For this exercise, return exactly the lines of the material below that begin at the one with "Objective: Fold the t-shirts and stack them" and stop after the one with "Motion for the".

# Data section
■ ■ ■ ■
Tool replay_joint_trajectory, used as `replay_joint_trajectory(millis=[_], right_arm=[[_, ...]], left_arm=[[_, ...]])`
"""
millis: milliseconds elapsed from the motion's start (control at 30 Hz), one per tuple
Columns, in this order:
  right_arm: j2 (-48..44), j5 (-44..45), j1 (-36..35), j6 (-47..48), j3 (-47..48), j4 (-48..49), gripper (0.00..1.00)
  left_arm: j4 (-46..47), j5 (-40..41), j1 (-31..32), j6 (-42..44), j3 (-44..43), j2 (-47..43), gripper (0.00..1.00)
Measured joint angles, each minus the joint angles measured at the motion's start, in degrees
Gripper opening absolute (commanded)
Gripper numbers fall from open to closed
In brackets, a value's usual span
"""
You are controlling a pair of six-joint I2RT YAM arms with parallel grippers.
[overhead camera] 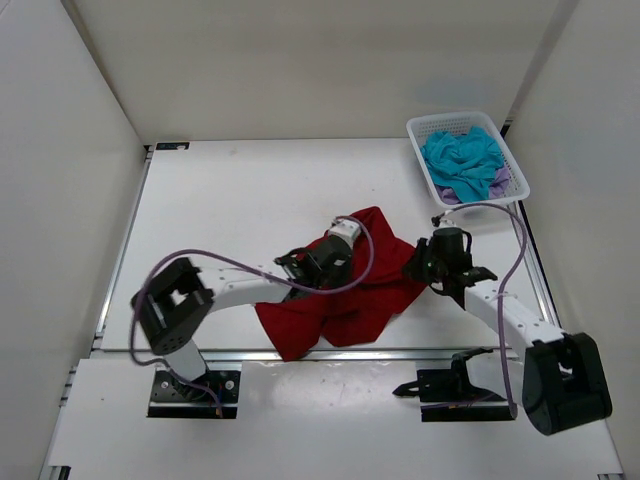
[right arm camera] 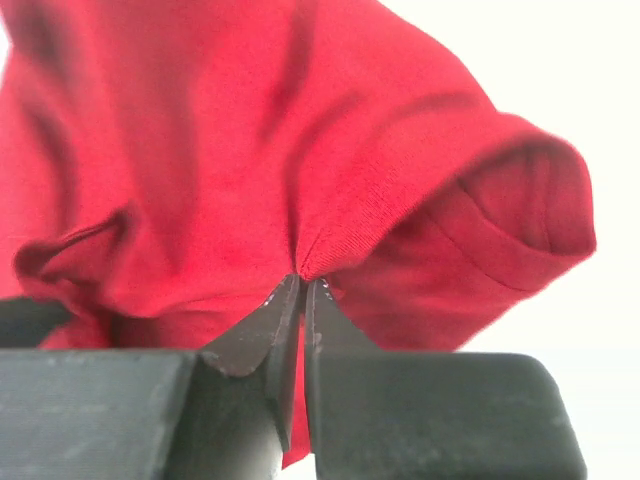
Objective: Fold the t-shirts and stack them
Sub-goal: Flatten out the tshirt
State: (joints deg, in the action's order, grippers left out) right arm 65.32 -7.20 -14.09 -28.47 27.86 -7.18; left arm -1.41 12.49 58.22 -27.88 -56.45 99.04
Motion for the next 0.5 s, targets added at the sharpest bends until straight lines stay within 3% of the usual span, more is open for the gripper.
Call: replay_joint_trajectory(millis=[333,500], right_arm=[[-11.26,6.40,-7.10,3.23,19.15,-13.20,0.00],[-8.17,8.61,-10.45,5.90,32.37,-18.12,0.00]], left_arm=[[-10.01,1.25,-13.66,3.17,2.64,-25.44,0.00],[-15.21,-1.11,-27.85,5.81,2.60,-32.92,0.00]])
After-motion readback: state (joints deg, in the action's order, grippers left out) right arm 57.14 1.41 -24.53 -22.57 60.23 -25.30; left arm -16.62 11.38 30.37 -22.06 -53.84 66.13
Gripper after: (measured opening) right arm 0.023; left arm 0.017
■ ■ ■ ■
# Solution
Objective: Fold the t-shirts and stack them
Sub-goal: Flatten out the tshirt
State: (joints deg, in the action's order, grippers left out) right arm 65.32 -7.20 -14.09 -28.47 27.86 -7.18; left arm -1.41 12.49 58.22 -27.88 -56.45 99.04
Motion for the next 0.5 s, targets added at the sharpest bends until straight lines stay within 3% of the usual span, more is open for the gripper.

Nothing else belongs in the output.